3. It made illegal moves (not obeying the traffic lights).
• Once in awhile, the car does reach the destination before the time is up. It reached 19 times to be precise.
• We will be comparing this metric to our improved smart cab when we learn using the q-learning algorithm.

## Inform the Driving Agent

### Appropriate States

• I have created tuples for the states as they are hashable.
• State
• State means the environment that the smart cab encounters at every intersection.
• This could be the:
• Status of traffic lights (green or red)
• Status of traffic at that intersection
• Next waypoint.
• We have to decide what inputs you old like to include to define the state at the intersections.
• Relevant inputs:
• Status of traffic lights: red and green.
• This input is relevant as we need to obey the rules to reach our destination.
• Next waypoint
• This is relevant too because it concerns where the car should go.
• Status of traffic at that intersection
• This is a situation where there are few cars. This may not be so relevant but it helps in reducing penalties and increasing our cumulative success rate.
• Irrelevant inputs:
• I would normally include this.
• However, there seem to be no rewards for reaching early. Only rewards for obeying traffic rules.
• Hence, it is not worthwhile to include Deadline as an input as this would drastically increase the number of states we need to train on.

### Number of States

• As such, we would have states that factor in next_waypoint (Left, Right and Forward), light (red or green), incoming traffic (None, ‘forward’, ‘left’, ‘right’)
• This would result in 3 (next_waypoint) x 2 (light) x 4 (incoming traffic) = 24 states
• 24 states per position seem like a reasonable number given that the goal of Q-Learning is to learn and make informed decisions about each state.
• This is because we have to understand that we face an exploration-exploitation dilemma here that is a fundamental trade-off in reinforcement learning.
• This seems like a good balance of exploration and exploiting 6 states.

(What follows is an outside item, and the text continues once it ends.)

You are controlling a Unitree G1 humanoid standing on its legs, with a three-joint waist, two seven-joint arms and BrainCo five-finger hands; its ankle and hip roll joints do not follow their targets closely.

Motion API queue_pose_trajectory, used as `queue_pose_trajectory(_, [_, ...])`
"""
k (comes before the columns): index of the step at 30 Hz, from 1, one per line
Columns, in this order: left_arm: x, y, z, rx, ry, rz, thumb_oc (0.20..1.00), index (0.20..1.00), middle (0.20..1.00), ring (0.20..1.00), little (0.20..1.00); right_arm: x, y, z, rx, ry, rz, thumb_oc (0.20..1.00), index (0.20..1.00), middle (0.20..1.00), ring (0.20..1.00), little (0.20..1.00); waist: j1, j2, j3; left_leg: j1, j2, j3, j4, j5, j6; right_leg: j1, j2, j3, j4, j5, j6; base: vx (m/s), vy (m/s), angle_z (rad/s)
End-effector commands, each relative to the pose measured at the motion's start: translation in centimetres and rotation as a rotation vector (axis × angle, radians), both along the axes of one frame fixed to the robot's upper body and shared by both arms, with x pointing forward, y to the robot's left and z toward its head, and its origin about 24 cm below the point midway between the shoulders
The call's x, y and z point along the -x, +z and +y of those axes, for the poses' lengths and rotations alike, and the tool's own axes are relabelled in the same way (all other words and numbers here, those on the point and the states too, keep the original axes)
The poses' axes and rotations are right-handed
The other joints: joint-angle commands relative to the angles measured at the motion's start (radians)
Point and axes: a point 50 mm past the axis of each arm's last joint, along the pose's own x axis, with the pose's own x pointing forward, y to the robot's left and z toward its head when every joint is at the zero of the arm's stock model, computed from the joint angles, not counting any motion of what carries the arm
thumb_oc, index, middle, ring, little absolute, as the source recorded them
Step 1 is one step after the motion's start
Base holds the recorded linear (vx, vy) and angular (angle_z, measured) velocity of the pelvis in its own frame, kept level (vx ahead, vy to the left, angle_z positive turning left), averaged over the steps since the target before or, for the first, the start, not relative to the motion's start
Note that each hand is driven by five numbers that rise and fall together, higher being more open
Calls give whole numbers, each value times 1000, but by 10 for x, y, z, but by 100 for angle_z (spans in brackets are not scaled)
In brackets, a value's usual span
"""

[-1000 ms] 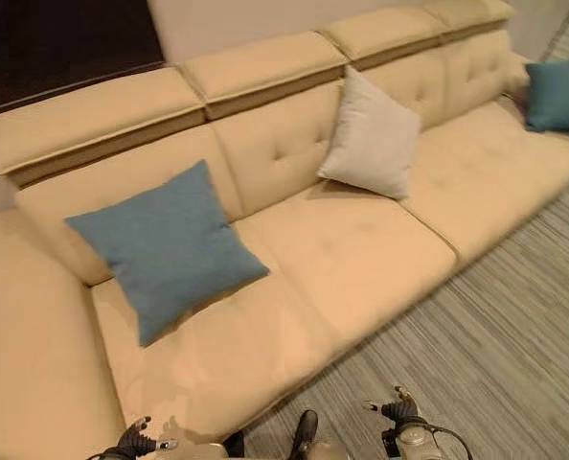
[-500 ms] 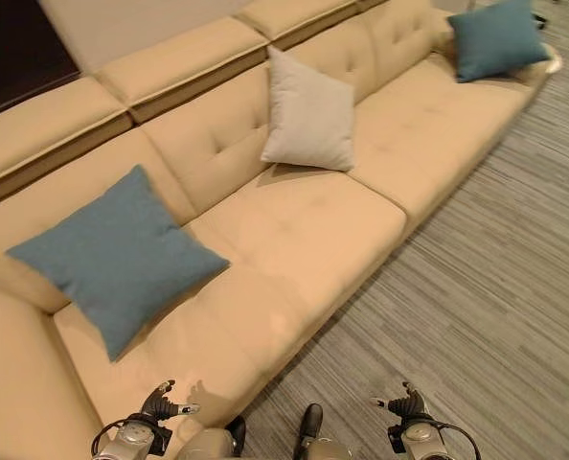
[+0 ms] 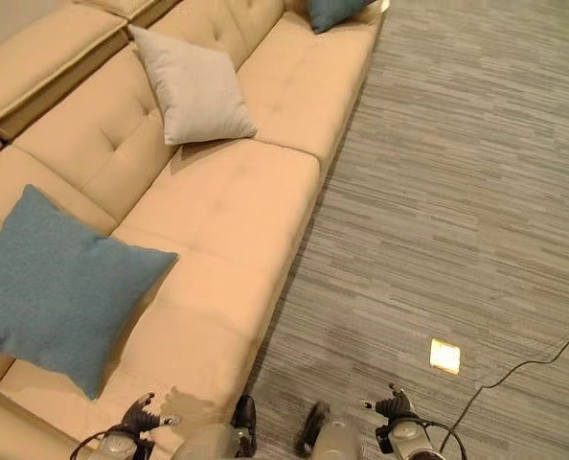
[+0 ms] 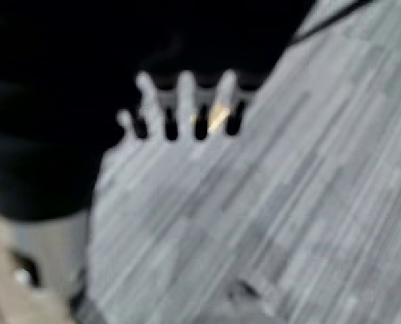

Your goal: Pick up all the scattered cushions and arrange them neatly on the sofa.

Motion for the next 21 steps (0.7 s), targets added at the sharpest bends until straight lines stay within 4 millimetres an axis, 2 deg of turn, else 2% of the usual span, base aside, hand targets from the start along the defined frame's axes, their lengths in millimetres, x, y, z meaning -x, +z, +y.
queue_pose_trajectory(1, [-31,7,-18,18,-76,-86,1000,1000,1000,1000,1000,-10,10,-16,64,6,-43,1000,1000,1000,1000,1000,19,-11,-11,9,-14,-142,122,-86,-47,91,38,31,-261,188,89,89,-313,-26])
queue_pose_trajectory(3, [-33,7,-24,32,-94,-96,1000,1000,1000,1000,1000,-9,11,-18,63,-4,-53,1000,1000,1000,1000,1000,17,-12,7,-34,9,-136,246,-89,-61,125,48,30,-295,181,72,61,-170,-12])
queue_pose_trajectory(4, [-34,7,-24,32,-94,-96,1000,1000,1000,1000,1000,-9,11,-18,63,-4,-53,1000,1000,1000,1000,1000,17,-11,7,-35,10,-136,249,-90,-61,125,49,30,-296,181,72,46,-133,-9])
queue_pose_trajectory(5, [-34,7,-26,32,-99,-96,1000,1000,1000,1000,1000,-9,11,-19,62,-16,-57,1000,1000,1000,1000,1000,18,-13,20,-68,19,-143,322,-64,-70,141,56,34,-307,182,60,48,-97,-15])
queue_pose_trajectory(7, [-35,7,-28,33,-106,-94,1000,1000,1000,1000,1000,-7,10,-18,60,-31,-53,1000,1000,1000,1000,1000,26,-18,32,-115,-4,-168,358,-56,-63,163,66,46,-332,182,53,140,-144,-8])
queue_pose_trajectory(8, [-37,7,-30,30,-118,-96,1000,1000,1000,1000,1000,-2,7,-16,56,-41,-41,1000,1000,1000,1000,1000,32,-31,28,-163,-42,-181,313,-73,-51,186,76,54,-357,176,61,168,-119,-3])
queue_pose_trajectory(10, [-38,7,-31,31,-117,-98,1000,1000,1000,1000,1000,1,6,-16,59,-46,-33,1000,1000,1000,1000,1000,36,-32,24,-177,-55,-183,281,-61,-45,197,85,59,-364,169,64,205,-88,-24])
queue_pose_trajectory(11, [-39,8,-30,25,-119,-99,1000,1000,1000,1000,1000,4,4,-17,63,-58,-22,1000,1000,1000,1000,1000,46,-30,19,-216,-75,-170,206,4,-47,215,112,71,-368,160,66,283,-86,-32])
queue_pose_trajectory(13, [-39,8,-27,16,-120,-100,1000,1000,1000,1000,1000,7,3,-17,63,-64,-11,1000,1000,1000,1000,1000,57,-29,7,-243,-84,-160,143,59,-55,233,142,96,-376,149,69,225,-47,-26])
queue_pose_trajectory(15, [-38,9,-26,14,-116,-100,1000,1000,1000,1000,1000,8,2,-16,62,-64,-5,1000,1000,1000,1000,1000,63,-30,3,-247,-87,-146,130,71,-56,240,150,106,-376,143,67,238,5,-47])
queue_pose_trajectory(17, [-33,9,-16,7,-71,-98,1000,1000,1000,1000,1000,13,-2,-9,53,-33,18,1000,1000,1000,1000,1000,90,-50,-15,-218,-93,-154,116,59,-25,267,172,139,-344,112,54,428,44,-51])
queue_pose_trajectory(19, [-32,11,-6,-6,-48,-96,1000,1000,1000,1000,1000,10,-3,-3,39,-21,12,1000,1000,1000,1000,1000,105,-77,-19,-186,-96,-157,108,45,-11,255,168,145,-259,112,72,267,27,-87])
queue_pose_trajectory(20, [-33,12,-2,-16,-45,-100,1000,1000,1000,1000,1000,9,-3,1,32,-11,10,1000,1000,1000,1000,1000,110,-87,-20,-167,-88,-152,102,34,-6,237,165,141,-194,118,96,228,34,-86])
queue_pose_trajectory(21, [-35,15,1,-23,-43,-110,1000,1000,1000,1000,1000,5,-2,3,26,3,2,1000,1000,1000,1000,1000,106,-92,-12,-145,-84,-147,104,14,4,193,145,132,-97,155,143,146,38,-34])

## Implement a Q-Learning Driving Agent

### Estimating Q from Transitions: Q-learning Equation

• Personal notes:

### Parameters Initiated

• Alpha (learning rate), is arbitrarily set at 0.3.
• Gamma (discount rate), is arbitrarily set at 0.3.
• Epsilon (randomness probability), is arbitrarily set at 10 such that it is 10%.
• This is done by randomizing the values of p from 0 to 100.
• And if p < epsilon, the smart cab would take a random action.
• Q initial values set at 4
• Although we will suffer more initial penalties trying out every action.
• This will matter more only when scaling up this reinforcement learning problem to include more dummy agents.
• This technique is called optimistic initialization.

### Results

• The smart cab reaches the destination more frequently.
• Moreover, as you can see, we’ve achieved a success rate of 97% with a random assignment of parameters
• And if you look at the results of the 100 trails, we’re having fewer violations of traffic rules compared to without learning.

## Parameter Tuning

• With trial and error, it seems the following parameters allow the agent to perform best.
• Alpha (learning rate): 0.8
• Gamma (discount rate): 0.2
• Initial Q = 4
• Success rate: 98%

### Optimal Policy

• The agent does reach to the final absorbing states in the minimum possible time while incurring minimum penalties.
• The optimal policy would be:
• Minimum possible time.
• Obey all traffic rules.
• No clashes with other cars.
• In this project, there are two issues resulting from the rewards’ system. It benefits the agent to:
• Disobey traffic when the time is running out to reach the destination.
• This can be seen from the trials’ summary above where when there is a red light, the car might still make a move instead of remaining stationary.
• This would cause accidents and this is undesirable in the real world.
• Going in circles when there is a lot of time left to have more rewards before reaching the absorbing state.
• This can be observed how the cab takes a particular long time initially when there is a lot of time. Thereby explaining the high number of moves in the trials’ summary above.
• This would cause the smart cab to increase the cab fare in the real world and also delay the trip for the passenger, both of which are undesirable in the real world.